The Charge of the Boomer Brigade

                                                                   American Coot

                                                                Northern Cardinal

                                                                     Green Heron

                                                        Yellow-rumped Warbler(Myrtle)

                                                           Northern Cardinal(Female)

                                                            Painted Bunting (Male)

                                                               Yellow Warbler(Male)

                                                                    Cedar Waxwing

                                                           Yellow Warbler(Female)

                                                              Baltimore Oriole(Male)

                                                              Mallard Pair(Full Frame)

                                                             American Goldfinch
                                                        (Male- Breeding Plumage)

                                                                    Spotted Sandpiper

                                                                    White-faced Ibis

                                                            Northern Shoveler(Male)

0700-1140 hrs./49-59 degrees/15 mph to light and variable NW winds/partly cloudy

These photos were taken over the past couple of days, with weather conditions about the same.
The odd thing was, that when I was out early yesterday, it was mostly cloudy, then today it became
mostly cloudy when I was returning from my photo shoots.

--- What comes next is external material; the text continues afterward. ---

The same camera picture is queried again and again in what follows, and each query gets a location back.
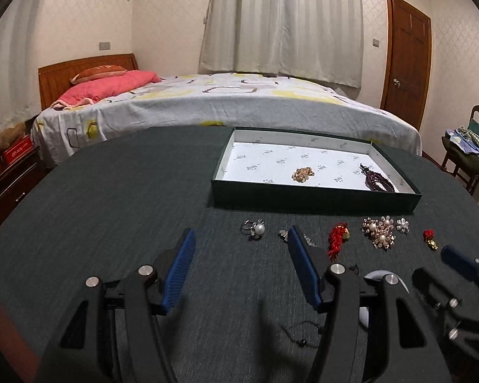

Yesterday's shoot was the morning after a low pressure system, and with today still having a chill
and being the second day after the rain, subjects were still slightly extraordinary.  Females of the
species are now moving in, and last year's new birds will also be on their way after the females,
which is based on species hierarchy.

The first five photos were from yesterday.  It was good to see Green Heron again, and I now know
that the water snakes didn't pluck him from the grasp of the living.  Having keen vision for fishing,
he likely discovered either one or both snakes sunning near where one of the heron nests had been located last year and just took a few days to go elsewhere.

Most of the Yellow-rumped Warblers are in their breeding dress, which you will notice from the
earlier photos.  The yellow head patch is quite apparent and the rest of the yellow patches on the rump and on the flanks look just as bright.  The bird also has bright blue and black upon it, making
this a very striking spring bird, as the wood warblers are.

Today the Cedar Waxwings were coming through in large numbers, which I estimated at 225, which
is stable movement for just one species.  Our lake is very healthy with seeds, fruit, and protein, so
this will be another spectacular year.  Even though El Nino is bringing us cold fronts as well as a
great deal of unsettled weather, we will be the recipients of the more uncommon birds.  If I could only obtain photos of all the species that I see, it would be more helpful for you, but for various reasons, I cannot.  When in the deep woods, it is sometimes hard to have good movement in order
to quickly set up my gear.  Not only that warblers are fast, and many of them stay in the higher story
of a tree.

We are now in the presence of both Baltimore and Orchard Orioles, and I saw a female Baltimore
yesterday.  The beauty of the spring and summer birds is that they can go right to their nesting areas,
which isn't always in the same tree, but it is quite close.

A pin oak is located next to the restrooms on the east side of the lake, and several birds nest there
including the scissor-tail, both Baltimore and Orchard Orioles, and a Warbling Vireo has been
languishing there, as well.

The American Goldfinch has been around for the past couple of day in breeding finery, along with
two Cattle Egret today, one on the northernmost western jetty, and the other on Goose Island on the
east side.  Yellow Warblers are galore on the east side, three or four Spotted Sandpipers have been
doing their rocking rock in various locales, and there was a lone White-faced Ibis on the creek, as well as a couple of families of first born Mallard ducklings.  There are three Northern Shovelers in the vicinity, and this is an excellent area for many other beauties, too, like the buntings.

Take some time out to enjoy nature.  I promise you that you'll not be disappointed, unless you're
allergic to cottonwood fluff.  Perhaps I'll locate something new tomorrow.